--- Prompt ---
Copy verbatim the span of lines beginning at the line that contains "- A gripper" and ending with the final line of the data. Exclude pictures from the copy.

--- Recorded data ---
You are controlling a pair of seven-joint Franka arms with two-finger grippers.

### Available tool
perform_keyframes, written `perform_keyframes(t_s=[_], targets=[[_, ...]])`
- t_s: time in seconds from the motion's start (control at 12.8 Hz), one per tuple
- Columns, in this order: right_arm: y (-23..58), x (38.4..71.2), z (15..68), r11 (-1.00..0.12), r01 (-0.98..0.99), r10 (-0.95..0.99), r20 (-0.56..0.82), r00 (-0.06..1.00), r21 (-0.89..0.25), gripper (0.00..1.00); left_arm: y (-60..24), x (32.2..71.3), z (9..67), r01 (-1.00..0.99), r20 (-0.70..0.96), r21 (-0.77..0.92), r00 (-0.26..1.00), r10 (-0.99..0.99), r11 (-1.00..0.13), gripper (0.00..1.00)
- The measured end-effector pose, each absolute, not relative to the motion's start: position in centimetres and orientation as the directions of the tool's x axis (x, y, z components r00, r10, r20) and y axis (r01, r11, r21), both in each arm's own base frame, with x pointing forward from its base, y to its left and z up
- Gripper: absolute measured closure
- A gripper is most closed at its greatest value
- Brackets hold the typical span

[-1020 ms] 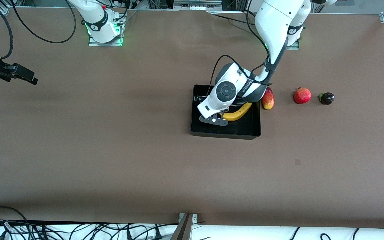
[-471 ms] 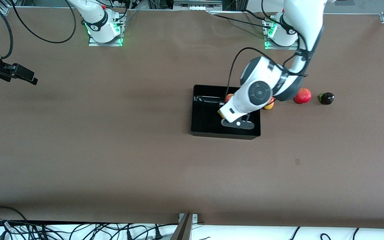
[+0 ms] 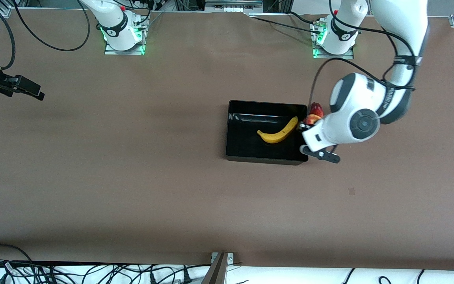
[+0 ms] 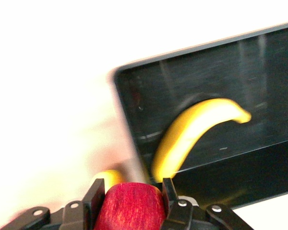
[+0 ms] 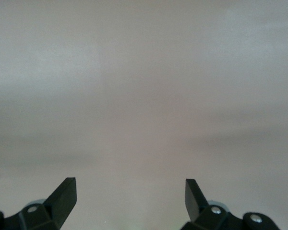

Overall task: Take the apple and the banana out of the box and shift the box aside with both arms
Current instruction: 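Lift the red apple out of the box with the left gripper, then lower the apple onto the table beside the box and open the left gripper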

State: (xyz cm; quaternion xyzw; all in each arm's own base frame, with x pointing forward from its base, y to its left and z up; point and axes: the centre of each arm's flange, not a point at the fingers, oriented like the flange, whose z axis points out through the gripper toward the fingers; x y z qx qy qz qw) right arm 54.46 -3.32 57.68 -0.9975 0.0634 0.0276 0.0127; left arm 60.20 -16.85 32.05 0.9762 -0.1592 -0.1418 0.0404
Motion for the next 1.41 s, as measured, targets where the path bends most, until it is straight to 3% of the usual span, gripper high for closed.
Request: perform_keyframes(t_s=[0.63,1.33,1.41], targets=[[-3.3,54.5,57.7,-0.992,-0.127,-0.126,-0.057,0.99,-0.022,0.0,-6.4,61.5,20.5,-0.509,-0.172,0.053,0.843,-0.509,-0.859,0.46],[-3.4,54.4,57.7,-0.991,-0.128,-0.127,-0.058,0.99,-0.022,0.0,-6.6,60.9,18.0,-0.519,-0.195,0.069,0.831,-0.521,-0.852,0.45],[-3.4,54.4,57.7,-0.991,-0.129,-0.128,-0.058,0.99,-0.022,0.0,-6.6,60.9,18.0,-0.519,-0.196,0.069,0.83,-0.522,-0.852,0.41]])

--- Task answer ---
- A gripper is most closed at its greatest value
- Brackets hold the typical span

[-1020 ms] 
[-471 ms] 
[+0 ms] 
[+0 ms] 
[+0 ms] 

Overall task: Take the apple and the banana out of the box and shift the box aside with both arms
Current instruction: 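Lift the red apple out of the box with the left gripper, then lower the apple onto the table beside the box and open the left gripper
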
State: (xyz cm; quaternion xyzw; all in each arm's own base frame, with x pointing forward from its base, y to its left and z up; point and axes: the centre of each arm's flange, not a point at the fingers, oriented like the flange, whose z axis points out through the gripper toward the fingers; x y z qx qy qz qw) right arm 54.46 -3.32 57.68 -0.9975 0.0634 0.0276 0.0127; left arm 60.20 -16.85 32.05 0.9762 -0.1592 -0.1418 0.0404
Motion for the next 1.41 s, as measured, targets where the path bends most, until it is straight to 3% of the usual span, gripper high for closed.
Request: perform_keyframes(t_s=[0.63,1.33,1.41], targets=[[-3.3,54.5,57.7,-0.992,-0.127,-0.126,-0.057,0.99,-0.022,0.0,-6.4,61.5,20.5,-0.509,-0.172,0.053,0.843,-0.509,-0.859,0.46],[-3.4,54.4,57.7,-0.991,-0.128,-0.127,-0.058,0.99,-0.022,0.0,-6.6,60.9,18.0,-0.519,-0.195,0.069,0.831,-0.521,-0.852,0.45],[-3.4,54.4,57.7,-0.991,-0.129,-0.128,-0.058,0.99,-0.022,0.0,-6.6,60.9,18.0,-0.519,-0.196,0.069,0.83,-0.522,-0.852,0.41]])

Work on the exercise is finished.